Il modello di «contenimento democratico», come lo hanno definito alcuni media americani, non sappiamo se riuscirà, o se sarà sufficientemente efficace. Di sicuro, anche in Europa, è quello più adottato.
L’unica eccezione sembra essere quella italiana, che non appena ha scoperto il contagio nelle regioni del nord – tra i più estesi nel mondo – ha provveduto a votare, anche in Parlamento, un decreto restrittivo delle libertà personali dei cittadini. Il governo obbliga, tra le altre cose, undici comuni alla quarantena: vietati gli spostamenti, vietate le manifestazioni, chiusura delle attività commerciali fino al 15 marzo. Misure più leggere per le intere regioni Emilia Romagna, Lombardia e Veneto. 

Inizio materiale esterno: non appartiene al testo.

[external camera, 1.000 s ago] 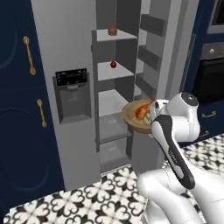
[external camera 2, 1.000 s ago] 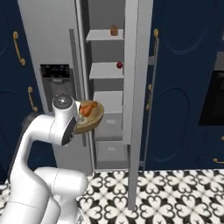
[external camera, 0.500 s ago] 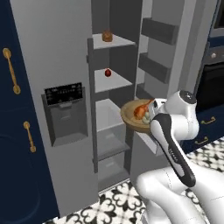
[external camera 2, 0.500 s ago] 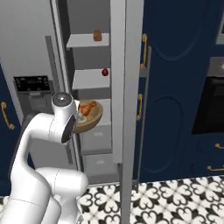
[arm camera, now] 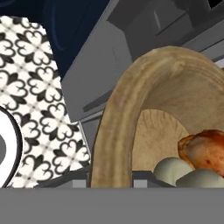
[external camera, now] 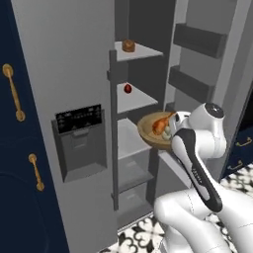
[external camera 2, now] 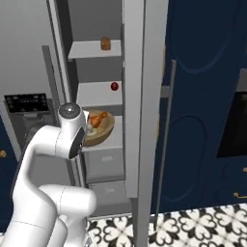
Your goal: Pick the chicken drumstick and mushroom from their plates and place them in the bowl. Then put the bowl in the fridge.
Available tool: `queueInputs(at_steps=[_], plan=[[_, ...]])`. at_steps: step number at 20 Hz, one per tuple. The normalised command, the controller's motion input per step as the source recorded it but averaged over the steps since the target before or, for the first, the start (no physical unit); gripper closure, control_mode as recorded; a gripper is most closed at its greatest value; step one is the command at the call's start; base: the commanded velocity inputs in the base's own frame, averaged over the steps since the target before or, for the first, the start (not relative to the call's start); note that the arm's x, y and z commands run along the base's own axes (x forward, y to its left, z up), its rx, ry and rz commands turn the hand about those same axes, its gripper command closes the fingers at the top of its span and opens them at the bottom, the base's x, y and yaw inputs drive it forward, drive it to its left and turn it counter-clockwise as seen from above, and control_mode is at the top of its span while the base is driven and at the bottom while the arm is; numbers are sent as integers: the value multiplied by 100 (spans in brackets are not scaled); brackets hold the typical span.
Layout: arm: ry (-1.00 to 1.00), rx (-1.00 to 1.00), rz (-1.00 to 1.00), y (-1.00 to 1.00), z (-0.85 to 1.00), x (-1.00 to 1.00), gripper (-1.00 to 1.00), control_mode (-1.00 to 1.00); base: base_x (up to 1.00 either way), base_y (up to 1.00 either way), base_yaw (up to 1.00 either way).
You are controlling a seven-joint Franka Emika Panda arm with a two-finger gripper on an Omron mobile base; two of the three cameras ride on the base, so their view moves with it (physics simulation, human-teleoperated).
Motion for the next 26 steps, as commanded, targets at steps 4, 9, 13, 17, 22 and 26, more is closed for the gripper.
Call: queueInputs(at_steps=[4, 9, 13, 17, 22, 26], plan=[[0, 0, 0, 0, 0, 0, 100, 100, 68, 24, 3], [0, 0, 0, 0, 0, 0, 100, 100, 61, 0, 0], [0, 0, 0, 0, 0, 0, 100, 100, 62, -18, 5], [0, 0, 0, 0, 0, 0, 100, 100, 45, -27, 3], [0, 0, 0, 0, 0, 0, 100, 100, 33, -2, 0], [0, 0, 0, 0, 0, 0, 100, 100, 42, 0, 0]])
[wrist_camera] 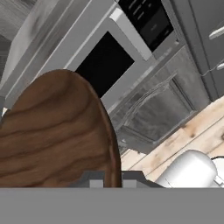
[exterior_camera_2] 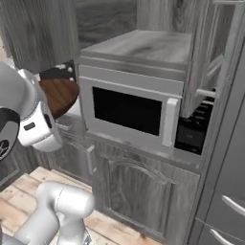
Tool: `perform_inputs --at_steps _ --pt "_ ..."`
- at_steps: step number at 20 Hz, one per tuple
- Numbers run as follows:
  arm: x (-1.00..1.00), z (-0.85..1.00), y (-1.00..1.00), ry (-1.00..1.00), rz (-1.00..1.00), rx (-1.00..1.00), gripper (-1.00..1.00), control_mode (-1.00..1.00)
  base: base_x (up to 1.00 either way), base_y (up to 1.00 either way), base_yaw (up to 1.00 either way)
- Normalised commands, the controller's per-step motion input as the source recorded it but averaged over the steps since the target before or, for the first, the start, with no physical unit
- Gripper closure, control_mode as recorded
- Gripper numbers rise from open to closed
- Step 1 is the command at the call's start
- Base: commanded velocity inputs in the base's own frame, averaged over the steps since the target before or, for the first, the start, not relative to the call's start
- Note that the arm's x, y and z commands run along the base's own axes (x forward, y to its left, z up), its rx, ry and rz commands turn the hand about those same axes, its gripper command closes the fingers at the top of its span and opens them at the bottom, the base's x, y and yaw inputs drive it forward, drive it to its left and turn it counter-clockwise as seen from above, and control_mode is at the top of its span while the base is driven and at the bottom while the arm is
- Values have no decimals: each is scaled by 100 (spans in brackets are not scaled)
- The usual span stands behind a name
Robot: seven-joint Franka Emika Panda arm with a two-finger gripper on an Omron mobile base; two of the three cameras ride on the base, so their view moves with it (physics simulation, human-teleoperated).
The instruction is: Take the smaller bowl and place it next to the appetizer plate on the dining counter , and place the larger bowl next to the plate with cooked food.
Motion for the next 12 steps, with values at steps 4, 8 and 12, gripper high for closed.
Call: perform_inputs --at_steps 4,8,12 --pt "0 0 0 0 0 0 100 100 -8 -66 53" --pt "0 0 0 0 0 0 100 100 -35 -38 56" --pt "0 0 0 0 0 0 100 100 -55 10 56"
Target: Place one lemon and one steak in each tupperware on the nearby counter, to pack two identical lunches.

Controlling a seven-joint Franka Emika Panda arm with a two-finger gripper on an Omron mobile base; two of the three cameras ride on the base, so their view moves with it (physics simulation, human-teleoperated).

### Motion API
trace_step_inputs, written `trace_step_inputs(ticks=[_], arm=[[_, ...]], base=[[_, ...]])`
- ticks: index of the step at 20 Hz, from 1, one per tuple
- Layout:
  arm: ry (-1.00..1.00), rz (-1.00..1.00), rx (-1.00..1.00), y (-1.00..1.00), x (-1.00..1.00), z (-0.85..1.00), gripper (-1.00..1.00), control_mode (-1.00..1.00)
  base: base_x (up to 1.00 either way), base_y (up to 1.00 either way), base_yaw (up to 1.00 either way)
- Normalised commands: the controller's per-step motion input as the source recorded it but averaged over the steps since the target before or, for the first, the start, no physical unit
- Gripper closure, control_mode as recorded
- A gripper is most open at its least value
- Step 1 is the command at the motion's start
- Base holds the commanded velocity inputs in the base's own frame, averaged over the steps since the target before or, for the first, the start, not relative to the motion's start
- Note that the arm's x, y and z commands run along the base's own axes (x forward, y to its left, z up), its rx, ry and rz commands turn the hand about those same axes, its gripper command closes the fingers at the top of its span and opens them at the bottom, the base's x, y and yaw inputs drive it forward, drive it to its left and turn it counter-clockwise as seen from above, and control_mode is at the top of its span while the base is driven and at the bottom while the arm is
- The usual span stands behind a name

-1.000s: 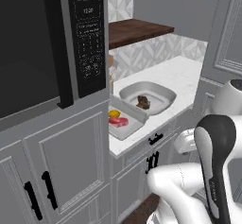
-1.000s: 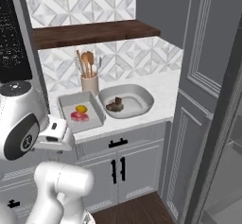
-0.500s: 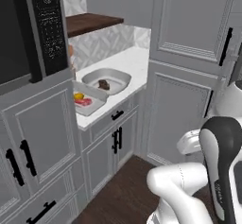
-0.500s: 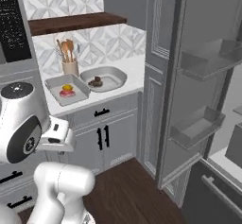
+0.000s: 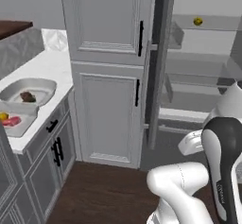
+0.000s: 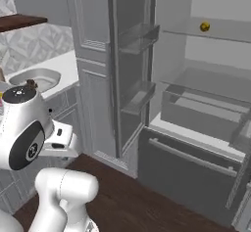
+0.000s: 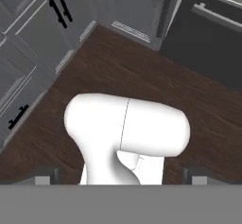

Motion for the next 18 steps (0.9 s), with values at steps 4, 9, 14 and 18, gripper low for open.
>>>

Nel nostro Paese, i grandi eventi sono stati posticipati, ma finora non è stata intrapresa alcuna misura estrema come la chiusura dei confini o delle scuole – il Consiglio federale potrebbe comunque farlo, in caso di emergenza, avocando la legge sulle epidemia del 2010 che serve proprio a questo. 
Anche la Germania ha deciso di intensificare i controlli alle frontiere e di annullare la fiera del turismo di Berlino, ma nessuna città in quarantena. È uno scontro tra sistemi, un tema importante su cui vale la pena riflettere, in un periodo di rinascita dei nazionalismi e di modelli democratici a rischio. E con il rischio di pandemie sempre più frequenti.